[TASK ITEM] Print the data once more, exactly as given. Drop the pictures.

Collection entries
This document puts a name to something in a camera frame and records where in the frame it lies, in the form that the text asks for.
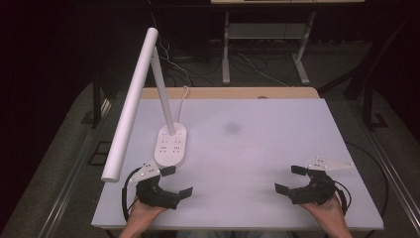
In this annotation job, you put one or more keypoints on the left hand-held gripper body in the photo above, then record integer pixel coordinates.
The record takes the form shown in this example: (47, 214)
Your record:
(153, 195)

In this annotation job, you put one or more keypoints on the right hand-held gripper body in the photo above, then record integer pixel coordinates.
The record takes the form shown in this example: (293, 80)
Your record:
(318, 191)

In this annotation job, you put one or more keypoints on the person's left hand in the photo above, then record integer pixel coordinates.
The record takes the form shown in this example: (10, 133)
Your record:
(142, 214)

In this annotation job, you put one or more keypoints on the person's right hand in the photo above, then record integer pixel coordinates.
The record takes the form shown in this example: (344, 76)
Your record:
(327, 213)

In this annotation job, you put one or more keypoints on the white table mat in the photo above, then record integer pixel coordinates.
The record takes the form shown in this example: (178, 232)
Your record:
(251, 148)

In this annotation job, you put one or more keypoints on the white desk lamp with sockets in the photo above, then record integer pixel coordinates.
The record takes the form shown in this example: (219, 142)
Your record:
(132, 99)

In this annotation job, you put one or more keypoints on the black metal stand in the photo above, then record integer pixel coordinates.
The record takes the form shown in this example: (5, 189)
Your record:
(366, 82)
(96, 102)

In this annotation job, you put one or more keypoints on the grey metal desk frame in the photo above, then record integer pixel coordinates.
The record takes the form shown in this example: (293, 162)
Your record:
(264, 30)

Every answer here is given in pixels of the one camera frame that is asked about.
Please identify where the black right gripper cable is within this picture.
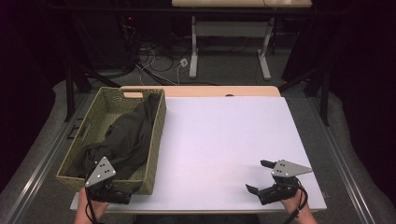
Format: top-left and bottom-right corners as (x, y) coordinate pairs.
(282, 178), (310, 224)

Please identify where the white-legged desk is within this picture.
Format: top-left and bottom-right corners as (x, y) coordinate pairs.
(171, 0), (314, 80)

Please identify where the green woven basket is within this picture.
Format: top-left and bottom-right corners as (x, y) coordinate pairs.
(56, 86), (168, 196)

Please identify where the dark green cloth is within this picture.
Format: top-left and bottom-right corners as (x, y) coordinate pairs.
(66, 92), (163, 182)

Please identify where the white table board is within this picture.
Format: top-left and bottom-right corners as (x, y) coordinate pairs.
(69, 95), (328, 215)

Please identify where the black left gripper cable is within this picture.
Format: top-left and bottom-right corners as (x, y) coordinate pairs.
(84, 166), (98, 224)

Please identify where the person's right hand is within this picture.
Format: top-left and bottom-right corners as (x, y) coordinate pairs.
(279, 189), (319, 224)

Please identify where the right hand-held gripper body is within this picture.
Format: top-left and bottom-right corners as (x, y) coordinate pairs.
(257, 159), (314, 206)

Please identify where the wooden table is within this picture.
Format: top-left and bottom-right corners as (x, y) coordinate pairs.
(119, 85), (283, 98)

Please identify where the black metal stand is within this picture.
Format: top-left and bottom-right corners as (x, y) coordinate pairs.
(63, 60), (121, 123)
(277, 65), (332, 127)

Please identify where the metal floor rail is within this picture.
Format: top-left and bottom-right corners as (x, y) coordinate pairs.
(2, 92), (92, 224)
(306, 96), (378, 224)

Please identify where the bundle of floor cables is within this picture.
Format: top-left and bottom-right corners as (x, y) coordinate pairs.
(115, 12), (194, 87)

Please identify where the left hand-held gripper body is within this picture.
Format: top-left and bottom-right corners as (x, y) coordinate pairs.
(85, 156), (133, 205)

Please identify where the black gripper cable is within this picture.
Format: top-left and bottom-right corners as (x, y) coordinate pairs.
(84, 166), (98, 224)
(282, 178), (310, 224)

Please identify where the person's left hand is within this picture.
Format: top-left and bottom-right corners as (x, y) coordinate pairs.
(74, 186), (110, 224)

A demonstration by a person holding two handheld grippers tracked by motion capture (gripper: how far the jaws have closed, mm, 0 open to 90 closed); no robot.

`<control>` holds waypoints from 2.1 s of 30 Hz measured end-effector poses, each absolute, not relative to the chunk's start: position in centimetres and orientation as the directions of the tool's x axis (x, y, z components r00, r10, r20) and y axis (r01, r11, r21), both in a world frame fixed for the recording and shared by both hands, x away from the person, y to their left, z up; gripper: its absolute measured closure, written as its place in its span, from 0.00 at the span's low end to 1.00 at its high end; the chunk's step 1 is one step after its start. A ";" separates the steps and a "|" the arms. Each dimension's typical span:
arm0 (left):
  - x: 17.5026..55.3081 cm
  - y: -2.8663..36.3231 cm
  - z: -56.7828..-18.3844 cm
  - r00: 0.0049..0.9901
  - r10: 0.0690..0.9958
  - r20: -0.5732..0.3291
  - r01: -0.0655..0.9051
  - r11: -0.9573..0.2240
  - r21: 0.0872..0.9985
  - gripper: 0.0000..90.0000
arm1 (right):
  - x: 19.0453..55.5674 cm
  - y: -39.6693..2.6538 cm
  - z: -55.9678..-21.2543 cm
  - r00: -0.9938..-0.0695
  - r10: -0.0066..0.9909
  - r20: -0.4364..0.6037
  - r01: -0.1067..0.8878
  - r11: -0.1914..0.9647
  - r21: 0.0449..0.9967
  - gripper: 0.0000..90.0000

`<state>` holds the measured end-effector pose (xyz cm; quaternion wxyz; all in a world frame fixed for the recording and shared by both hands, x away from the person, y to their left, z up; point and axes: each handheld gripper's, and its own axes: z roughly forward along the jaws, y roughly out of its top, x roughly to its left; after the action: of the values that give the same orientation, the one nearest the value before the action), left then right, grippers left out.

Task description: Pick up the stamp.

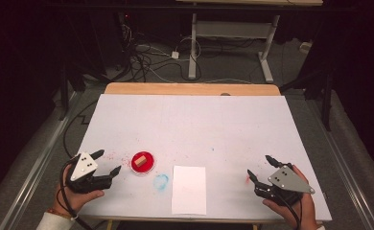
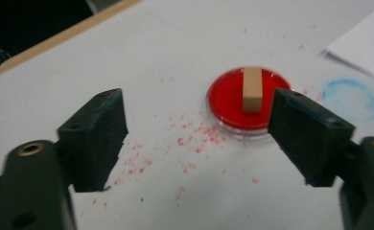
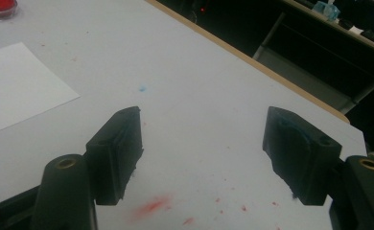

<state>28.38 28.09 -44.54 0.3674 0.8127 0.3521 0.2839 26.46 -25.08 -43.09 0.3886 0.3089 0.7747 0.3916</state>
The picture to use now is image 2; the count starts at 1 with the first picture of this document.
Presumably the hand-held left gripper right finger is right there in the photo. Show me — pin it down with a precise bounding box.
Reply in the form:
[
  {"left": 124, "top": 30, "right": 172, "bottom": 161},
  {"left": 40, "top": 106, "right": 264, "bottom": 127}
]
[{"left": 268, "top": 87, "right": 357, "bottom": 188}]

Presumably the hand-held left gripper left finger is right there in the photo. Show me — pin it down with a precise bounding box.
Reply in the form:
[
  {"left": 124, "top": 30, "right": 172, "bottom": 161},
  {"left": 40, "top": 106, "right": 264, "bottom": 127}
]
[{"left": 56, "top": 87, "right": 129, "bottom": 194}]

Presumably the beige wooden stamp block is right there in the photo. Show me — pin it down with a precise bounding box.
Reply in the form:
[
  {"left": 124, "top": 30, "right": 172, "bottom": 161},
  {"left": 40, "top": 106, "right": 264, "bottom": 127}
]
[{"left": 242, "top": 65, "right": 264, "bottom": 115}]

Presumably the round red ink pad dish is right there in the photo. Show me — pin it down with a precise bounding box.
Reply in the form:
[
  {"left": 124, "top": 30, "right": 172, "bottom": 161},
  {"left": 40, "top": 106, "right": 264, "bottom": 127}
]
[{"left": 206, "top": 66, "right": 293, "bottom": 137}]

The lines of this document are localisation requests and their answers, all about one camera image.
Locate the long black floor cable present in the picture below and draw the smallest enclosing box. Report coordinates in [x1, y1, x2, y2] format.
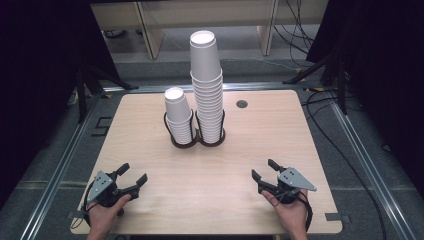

[FINISHED TASK]
This document puts a name to something in a camera frame and records where in the frame it lies, in the form that the text asks for.
In this annotation job, you put one or more keypoints on the left hand-held gripper body in the photo above, then record integer pixel coordinates.
The record takes the form shown in this example: (47, 214)
Your record:
(153, 195)

In this annotation job, you put one or more keypoints on the right hand-held gripper body in the photo above, then record integer pixel coordinates.
The record takes the form shown in this example: (293, 80)
Your record:
(318, 191)

In this annotation job, you put one or more keypoints on the person's left hand in the photo above, then record integer pixel coordinates.
The record takes the form shown in this example: (10, 133)
Your record:
(142, 214)

In this annotation job, you put one or more keypoints on the person's right hand in the photo above, then record integer pixel coordinates.
The record takes the form shown in this example: (344, 76)
Your record:
(327, 213)

In this annotation job, you put one or more keypoints on the white table mat in the photo above, then record integer pixel coordinates.
The record takes the form shown in this example: (178, 232)
Your record:
(251, 148)

In this annotation job, you put one or more keypoints on the white desk lamp with sockets in the photo above, then record integer pixel coordinates.
The record takes the form shown in this example: (219, 142)
Your record:
(132, 99)

In this annotation job, you put one or more keypoints on the black metal stand in the photo above, then record integer pixel coordinates.
The record takes the form shown in this example: (5, 189)
Your record:
(366, 82)
(96, 102)

In this annotation job, you put one or more keypoints on the grey metal desk frame in the photo above, then record integer pixel coordinates.
The record takes the form shown in this example: (293, 162)
Your record:
(264, 30)

Every answer here is given in pixels of the one camera frame that is asked about.
Please identify where the black right gripper cable is within this picture.
Format: top-left and bottom-right corners as (x, y) coordinate pairs.
(282, 178), (310, 224)

Please identify where the white-legged desk is within this picture.
Format: top-left and bottom-right corners as (x, y) coordinate pairs.
(171, 0), (314, 80)

Please identify where the green woven basket is within this picture.
Format: top-left and bottom-right corners as (x, y) coordinate pairs.
(56, 86), (168, 196)

Please identify where the dark green cloth is within this picture.
Format: top-left and bottom-right corners as (x, y) coordinate pairs.
(66, 92), (163, 182)

Please identify where the white table board is within this picture.
Format: top-left and bottom-right corners as (x, y) coordinate pairs.
(69, 95), (328, 215)

Please identify where the black left gripper cable is within this picture.
Format: top-left and bottom-right corners as (x, y) coordinate pairs.
(84, 166), (98, 224)

Please identify where the person's right hand is within this picture.
Format: top-left and bottom-right corners as (x, y) coordinate pairs.
(279, 189), (319, 224)

Please identify where the right hand-held gripper body is within this picture.
Format: top-left and bottom-right corners as (x, y) coordinate pairs.
(257, 159), (314, 206)

Please identify where the wooden table is within this picture.
Format: top-left and bottom-right corners as (x, y) coordinate pairs.
(119, 85), (283, 98)

Please identify where the black metal stand is within this picture.
Format: top-left and bottom-right corners as (x, y) coordinate pairs.
(63, 60), (121, 123)
(277, 65), (332, 127)

Please identify where the metal floor rail is within this picture.
Format: top-left and bottom-right corners as (x, y) coordinate pairs.
(2, 92), (92, 224)
(306, 96), (378, 224)

Please identify where the bundle of floor cables is within this picture.
Format: top-left and bottom-right corners as (x, y) coordinate pairs.
(115, 12), (194, 87)

Please identify where the left hand-held gripper body is within this picture.
Format: top-left and bottom-right corners as (x, y) coordinate pairs.
(85, 156), (133, 205)

Please identify where the black gripper cable is within this picture.
Format: top-left and bottom-right corners as (x, y) coordinate pairs.
(84, 166), (98, 224)
(282, 178), (310, 224)

Please identify where the person's left hand is within this picture.
Format: top-left and bottom-right corners as (x, y) coordinate pairs.
(74, 186), (110, 224)

A demonstration by a person holding two handheld grippers tracked by motion capture (gripper: how far the jaws have closed, mm, 0 open to 90 closed); no robot.

`<control>` holds waypoints from 2.1 s of 30 Hz measured end-effector poses, each absolute, not relative to the chunk's start: position in centimetres and orientation as the directions of the tool's x axis (x, y, z components r00, r10, r20) and y axis (r01, r11, r21), both in a world frame fixed for the recording and shared by both hands, x away from the person, y to their left, z up; gripper: its absolute measured closure, written as its place in its span, from 0.00 at the span's low end to 1.00 at its high end; the chunk's step 1 is one step after its start. A ";" separates the steps and a "|" the arms. Each dimension's typical span:
arm0 (left):
  - x: 17.5026..55.3081 cm
  - y: -2.8663..36.3231 cm
  - z: -56.7828..-18.3844 cm
  - r00: 0.0049..0.9901
  - r10: 0.0690..0.9958
  - r20: -0.5732..0.3291
  - r01: -0.0655..0.9051
  - r11: -0.9573..0.2240
  - r21: 0.0872..0.9985
  - gripper: 0.0000..90.0000
arm1 (right):
  - x: 19.0453..55.5674 cm
  - y: -39.6693..2.6538 cm
  - z: -55.9678..-21.2543 cm
  - r00: -0.9938..-0.0695
  - r10: -0.0066..0.9909
  - r20: -0.4364..0.6037
  - r01: -0.1067..0.8878
  - r11: -0.1914..0.9647
  - r21: 0.0449..0.9967
  - gripper: 0.0000..90.0000

`<state>` holds the measured end-effector pose (xyz cm; quaternion wxyz; all in a world frame fixed for the recording and shared by both hands, x away from the person, y to their left, z up; point and axes: each handheld gripper's, and its own axes: z roughly forward along the jaws, y roughly out of its top, x roughly to its left; after the action: of the values that give the same orientation, the one nearest the value before the action), left then right, grippers left out.

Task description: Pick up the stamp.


<state>28.38 28.09 -44.54 0.3674 0.8127 0.3521 0.2839 26.46 -25.08 -43.09 0.3886 0.3089 0.7747 0.3916</state>
The picture to use now is image 2; the count starts at 1 with the first picture of this document.
Presumably the hand-held left gripper right finger is right there in the photo. Show me — pin it down with a precise bounding box.
Reply in the form:
[
  {"left": 124, "top": 30, "right": 172, "bottom": 161},
  {"left": 40, "top": 106, "right": 264, "bottom": 127}
]
[{"left": 268, "top": 87, "right": 357, "bottom": 188}]

Presumably the hand-held left gripper left finger is right there in the photo. Show me — pin it down with a precise bounding box.
Reply in the form:
[
  {"left": 124, "top": 30, "right": 172, "bottom": 161},
  {"left": 40, "top": 106, "right": 264, "bottom": 127}
]
[{"left": 56, "top": 87, "right": 129, "bottom": 194}]

Presumably the beige wooden stamp block is right there in the photo. Show me — pin it down with a precise bounding box.
Reply in the form:
[
  {"left": 124, "top": 30, "right": 172, "bottom": 161},
  {"left": 40, "top": 106, "right": 264, "bottom": 127}
]
[{"left": 242, "top": 65, "right": 264, "bottom": 115}]

Presumably the round red ink pad dish is right there in the photo. Show me — pin it down with a precise bounding box.
Reply in the form:
[
  {"left": 124, "top": 30, "right": 172, "bottom": 161},
  {"left": 40, "top": 106, "right": 264, "bottom": 127}
]
[{"left": 206, "top": 66, "right": 293, "bottom": 137}]

The lines of this document are localisation requests and their answers, all about one camera image.
Locate the long black floor cable present in the picture below and draw the smallest enclosing box. Report coordinates in [x1, y1, x2, y2] format.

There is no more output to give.